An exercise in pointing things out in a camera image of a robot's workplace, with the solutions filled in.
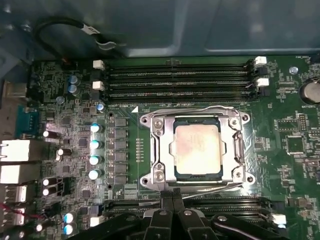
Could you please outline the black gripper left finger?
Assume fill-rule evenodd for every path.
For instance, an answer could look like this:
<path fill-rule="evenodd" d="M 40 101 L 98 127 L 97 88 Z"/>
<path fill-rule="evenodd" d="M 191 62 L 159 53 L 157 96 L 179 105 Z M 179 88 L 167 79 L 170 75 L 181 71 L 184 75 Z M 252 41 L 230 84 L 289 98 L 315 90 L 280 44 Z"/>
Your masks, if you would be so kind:
<path fill-rule="evenodd" d="M 173 224 L 173 192 L 160 192 L 160 208 L 143 218 L 125 213 L 92 228 L 92 240 L 169 240 Z"/>

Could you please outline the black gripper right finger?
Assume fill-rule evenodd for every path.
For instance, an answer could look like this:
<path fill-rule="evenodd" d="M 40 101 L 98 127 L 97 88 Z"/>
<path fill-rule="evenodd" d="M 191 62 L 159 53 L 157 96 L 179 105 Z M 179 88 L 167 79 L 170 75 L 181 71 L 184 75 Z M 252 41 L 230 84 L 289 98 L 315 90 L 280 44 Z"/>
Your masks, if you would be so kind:
<path fill-rule="evenodd" d="M 278 230 L 269 230 L 226 213 L 216 214 L 208 221 L 195 210 L 185 208 L 179 188 L 174 189 L 174 213 L 188 240 L 285 239 Z"/>

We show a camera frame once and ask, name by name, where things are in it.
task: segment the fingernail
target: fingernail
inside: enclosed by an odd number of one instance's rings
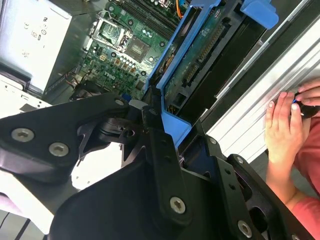
[[[294,104],[291,105],[291,108],[292,108],[292,110],[297,110],[298,109],[298,105],[294,103]]]
[[[280,93],[280,98],[285,98],[287,96],[287,93],[286,92],[281,92]]]

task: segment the silver screw
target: silver screw
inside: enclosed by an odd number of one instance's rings
[[[26,143],[35,138],[35,134],[28,128],[17,128],[11,132],[11,137],[21,143]]]
[[[124,105],[124,102],[121,101],[121,100],[119,100],[119,99],[116,99],[116,100],[115,100],[115,103],[116,103],[116,104],[119,104],[119,105],[121,105],[121,106]]]
[[[211,142],[212,144],[217,144],[217,141],[214,140],[212,137],[210,137],[210,142]]]
[[[62,142],[54,142],[49,146],[49,152],[56,157],[64,157],[69,153],[69,148]]]
[[[239,157],[239,156],[236,157],[236,160],[237,160],[238,163],[240,163],[240,164],[243,164],[243,163],[244,163],[244,160],[243,160],[241,157]]]
[[[252,237],[252,231],[249,225],[245,221],[238,221],[238,228],[243,235],[245,235],[248,239]]]
[[[186,211],[186,205],[185,205],[184,201],[182,201],[181,198],[179,198],[177,196],[173,196],[170,199],[170,207],[177,214],[183,214]]]
[[[295,234],[292,234],[291,237],[292,237],[292,240],[300,240],[300,238],[298,238],[298,236]]]
[[[152,108],[149,109],[149,112],[152,113],[153,115],[157,115],[157,112]]]

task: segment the black plastic bracket
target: black plastic bracket
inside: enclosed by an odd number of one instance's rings
[[[2,118],[0,167],[40,182],[66,181],[95,126],[109,118],[124,118],[128,110],[124,99],[106,93]],[[21,128],[33,137],[15,140],[13,131]],[[49,151],[53,143],[66,145],[67,154],[53,155]]]

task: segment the black mount arm
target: black mount arm
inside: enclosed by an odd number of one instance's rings
[[[59,183],[110,142],[122,144],[123,167],[70,197],[50,240],[313,239],[249,164],[226,158],[201,124],[177,154],[153,87],[143,102],[105,93],[0,119],[0,166]]]

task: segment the silver metal panel
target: silver metal panel
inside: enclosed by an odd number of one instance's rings
[[[271,100],[281,91],[320,75],[320,17],[207,132],[222,152],[240,154],[252,162],[265,149],[264,118]]]
[[[77,65],[99,11],[82,0],[9,0],[3,8],[0,62],[30,77],[40,94]]]

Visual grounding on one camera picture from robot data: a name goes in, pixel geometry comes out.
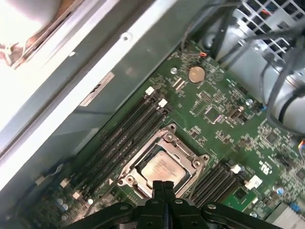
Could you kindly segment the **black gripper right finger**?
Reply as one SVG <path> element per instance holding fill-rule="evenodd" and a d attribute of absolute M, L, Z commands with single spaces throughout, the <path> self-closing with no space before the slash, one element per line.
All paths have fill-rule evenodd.
<path fill-rule="evenodd" d="M 254 218 L 226 205 L 216 202 L 201 208 L 177 198 L 173 182 L 165 181 L 164 191 L 175 229 L 278 229 L 271 223 Z"/>

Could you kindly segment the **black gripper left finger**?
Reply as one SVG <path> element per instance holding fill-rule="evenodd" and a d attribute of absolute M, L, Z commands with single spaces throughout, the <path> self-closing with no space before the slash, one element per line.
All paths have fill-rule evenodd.
<path fill-rule="evenodd" d="M 152 198 L 134 207 L 115 203 L 84 217 L 65 229 L 162 229 L 165 207 L 164 183 L 153 182 Z"/>

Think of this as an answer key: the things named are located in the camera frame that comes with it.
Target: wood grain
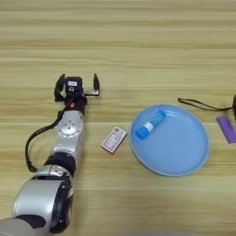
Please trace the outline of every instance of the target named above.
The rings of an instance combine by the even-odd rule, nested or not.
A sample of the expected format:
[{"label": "wood grain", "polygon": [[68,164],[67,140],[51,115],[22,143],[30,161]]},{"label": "wood grain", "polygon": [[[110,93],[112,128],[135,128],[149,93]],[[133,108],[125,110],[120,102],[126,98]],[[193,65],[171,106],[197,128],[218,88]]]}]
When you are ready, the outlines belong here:
[{"label": "wood grain", "polygon": [[[191,176],[166,178],[147,170],[128,138],[114,156],[100,148],[115,125],[128,131],[151,104],[180,105],[177,98],[184,97],[231,105],[235,12],[234,0],[2,0],[0,217],[10,216],[30,177],[23,155],[27,137],[62,107],[53,102],[57,78],[79,75],[89,88],[97,73],[101,96],[88,102],[72,223],[62,235],[235,235],[235,146],[227,144],[216,113],[187,107],[206,126],[211,145],[206,165]],[[33,143],[38,166],[55,135]]]}]

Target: blue plate
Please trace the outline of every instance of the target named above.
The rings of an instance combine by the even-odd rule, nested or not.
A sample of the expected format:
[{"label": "blue plate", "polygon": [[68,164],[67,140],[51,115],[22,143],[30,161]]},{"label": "blue plate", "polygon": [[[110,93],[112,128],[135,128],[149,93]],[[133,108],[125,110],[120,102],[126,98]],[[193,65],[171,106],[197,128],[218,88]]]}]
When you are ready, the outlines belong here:
[{"label": "blue plate", "polygon": [[[158,110],[166,118],[144,140],[136,130]],[[201,168],[207,160],[209,141],[205,127],[190,112],[171,105],[154,105],[132,122],[130,144],[138,159],[149,169],[168,176],[183,176]]]}]

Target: purple cylinder
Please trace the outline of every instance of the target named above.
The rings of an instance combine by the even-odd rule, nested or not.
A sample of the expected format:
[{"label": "purple cylinder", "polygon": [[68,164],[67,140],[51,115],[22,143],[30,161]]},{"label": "purple cylinder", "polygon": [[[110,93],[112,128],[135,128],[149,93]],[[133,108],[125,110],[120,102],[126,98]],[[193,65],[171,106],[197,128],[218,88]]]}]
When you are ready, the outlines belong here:
[{"label": "purple cylinder", "polygon": [[236,133],[230,123],[229,118],[227,116],[219,116],[217,121],[228,143],[236,143]]}]

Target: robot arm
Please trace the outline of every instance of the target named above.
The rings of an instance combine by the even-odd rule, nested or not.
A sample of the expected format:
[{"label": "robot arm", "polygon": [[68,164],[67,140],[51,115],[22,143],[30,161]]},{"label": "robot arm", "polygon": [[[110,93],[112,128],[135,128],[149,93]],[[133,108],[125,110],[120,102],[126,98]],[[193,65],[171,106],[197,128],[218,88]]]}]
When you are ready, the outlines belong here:
[{"label": "robot arm", "polygon": [[[64,85],[65,98],[60,94]],[[64,231],[70,223],[72,179],[81,156],[87,96],[100,95],[99,80],[95,75],[94,90],[84,92],[82,78],[62,75],[54,95],[67,107],[57,125],[56,143],[44,165],[19,191],[12,218],[0,221],[0,236],[47,236]]]}]

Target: black cable
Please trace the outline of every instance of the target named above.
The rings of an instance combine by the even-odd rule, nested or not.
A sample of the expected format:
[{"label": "black cable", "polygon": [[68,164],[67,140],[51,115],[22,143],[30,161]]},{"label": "black cable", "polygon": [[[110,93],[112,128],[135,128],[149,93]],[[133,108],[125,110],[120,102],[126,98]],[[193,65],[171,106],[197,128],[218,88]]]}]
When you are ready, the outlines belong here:
[{"label": "black cable", "polygon": [[[178,101],[183,104],[191,105],[193,107],[200,108],[200,109],[203,109],[206,111],[212,111],[212,112],[225,112],[225,111],[228,111],[233,108],[233,107],[217,108],[217,107],[209,106],[199,100],[186,100],[186,99],[179,98]],[[195,105],[195,103],[206,106],[208,108],[197,106],[197,105]]]},{"label": "black cable", "polygon": [[49,125],[46,125],[38,130],[36,130],[27,140],[26,142],[26,146],[25,146],[25,159],[26,159],[26,164],[27,167],[29,169],[29,171],[31,172],[36,172],[37,168],[32,164],[31,160],[30,160],[30,154],[29,154],[29,146],[30,146],[30,142],[38,135],[50,130],[50,129],[54,129],[58,123],[61,121],[64,112],[66,111],[66,109],[71,105],[71,103],[73,102],[75,96],[73,96],[73,98],[67,103],[67,105],[64,107],[64,109],[59,113],[58,117],[55,119],[55,121]]}]

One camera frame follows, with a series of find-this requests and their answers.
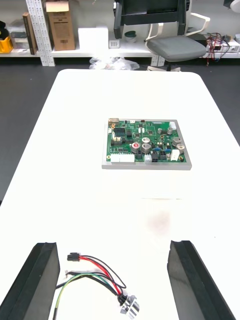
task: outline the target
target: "dark floor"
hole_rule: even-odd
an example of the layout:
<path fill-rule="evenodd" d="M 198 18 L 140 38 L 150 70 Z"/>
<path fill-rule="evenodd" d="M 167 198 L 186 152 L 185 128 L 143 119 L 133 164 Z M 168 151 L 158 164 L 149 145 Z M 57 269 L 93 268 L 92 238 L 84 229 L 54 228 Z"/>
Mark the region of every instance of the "dark floor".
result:
<path fill-rule="evenodd" d="M 42 67 L 39 59 L 0 59 L 0 200 L 8 189 L 25 146 L 51 90 L 63 69 L 88 69 L 88 59 L 55 59 Z M 149 59 L 136 59 L 145 70 Z M 206 66 L 199 59 L 181 64 L 199 74 L 240 144 L 240 61 L 222 59 Z"/>

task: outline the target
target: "white table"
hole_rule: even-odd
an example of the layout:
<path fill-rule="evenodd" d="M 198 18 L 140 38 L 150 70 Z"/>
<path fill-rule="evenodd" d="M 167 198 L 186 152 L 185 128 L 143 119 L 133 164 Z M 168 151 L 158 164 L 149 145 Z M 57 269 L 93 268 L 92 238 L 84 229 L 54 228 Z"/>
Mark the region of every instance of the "white table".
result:
<path fill-rule="evenodd" d="M 192 170 L 102 170 L 110 117 L 177 119 Z M 177 320 L 168 250 L 171 239 L 191 240 L 240 318 L 239 161 L 240 148 L 198 75 L 61 71 L 0 208 L 0 303 L 32 247 L 57 242 L 62 272 L 92 270 L 67 262 L 69 252 L 96 256 L 137 296 L 139 320 Z M 185 189 L 185 177 L 191 192 L 181 199 L 151 196 L 169 181 L 175 190 Z M 149 194 L 141 192 L 145 186 Z M 57 320 L 125 319 L 116 298 L 93 282 L 68 286 Z"/>

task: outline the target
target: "wire harness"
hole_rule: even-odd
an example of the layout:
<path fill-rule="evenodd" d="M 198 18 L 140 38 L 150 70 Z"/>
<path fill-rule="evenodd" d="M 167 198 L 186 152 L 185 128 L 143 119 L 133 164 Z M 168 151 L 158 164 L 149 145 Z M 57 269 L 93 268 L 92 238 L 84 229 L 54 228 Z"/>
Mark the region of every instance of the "wire harness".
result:
<path fill-rule="evenodd" d="M 140 307 L 139 307 L 139 304 L 136 302 L 137 298 L 134 295 L 128 296 L 127 294 L 124 294 L 123 290 L 127 288 L 125 283 L 105 262 L 103 262 L 102 260 L 94 256 L 80 255 L 77 252 L 71 252 L 67 256 L 67 260 L 72 262 L 80 262 L 81 260 L 91 262 L 96 267 L 98 267 L 101 270 L 101 272 L 67 271 L 65 273 L 66 277 L 68 275 L 71 275 L 72 277 L 68 281 L 56 286 L 56 289 L 61 288 L 61 290 L 59 292 L 59 295 L 56 301 L 53 320 L 56 320 L 57 318 L 60 299 L 66 286 L 71 282 L 82 279 L 82 278 L 89 278 L 91 280 L 94 280 L 99 284 L 101 284 L 102 286 L 104 286 L 106 289 L 108 289 L 113 295 L 117 297 L 117 301 L 121 306 L 120 312 L 122 314 L 128 315 L 131 320 L 133 320 L 138 315 Z M 115 281 L 111 273 L 114 274 L 115 278 L 117 279 L 117 282 Z"/>

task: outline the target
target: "gray chair seat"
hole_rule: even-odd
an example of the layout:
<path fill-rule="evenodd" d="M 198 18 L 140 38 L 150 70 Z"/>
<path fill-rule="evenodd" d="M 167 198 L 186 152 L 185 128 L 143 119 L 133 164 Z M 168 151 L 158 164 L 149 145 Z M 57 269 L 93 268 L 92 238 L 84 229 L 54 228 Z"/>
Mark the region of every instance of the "gray chair seat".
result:
<path fill-rule="evenodd" d="M 154 38 L 147 42 L 147 47 L 168 62 L 196 59 L 206 53 L 204 45 L 184 35 Z"/>

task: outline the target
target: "circuit board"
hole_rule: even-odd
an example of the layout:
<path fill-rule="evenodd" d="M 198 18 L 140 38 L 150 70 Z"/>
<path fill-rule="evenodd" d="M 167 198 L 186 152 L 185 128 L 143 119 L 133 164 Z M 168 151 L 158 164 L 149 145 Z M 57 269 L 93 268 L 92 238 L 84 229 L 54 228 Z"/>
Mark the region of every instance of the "circuit board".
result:
<path fill-rule="evenodd" d="M 105 128 L 104 169 L 190 170 L 176 120 L 110 118 Z"/>

--

*PROBLEM DESCRIPTION*. Scan the records for the word "table". Copy each line where it turns up.

*OUTPUT*.
target: "white table"
Mark the region of every instance of the "white table".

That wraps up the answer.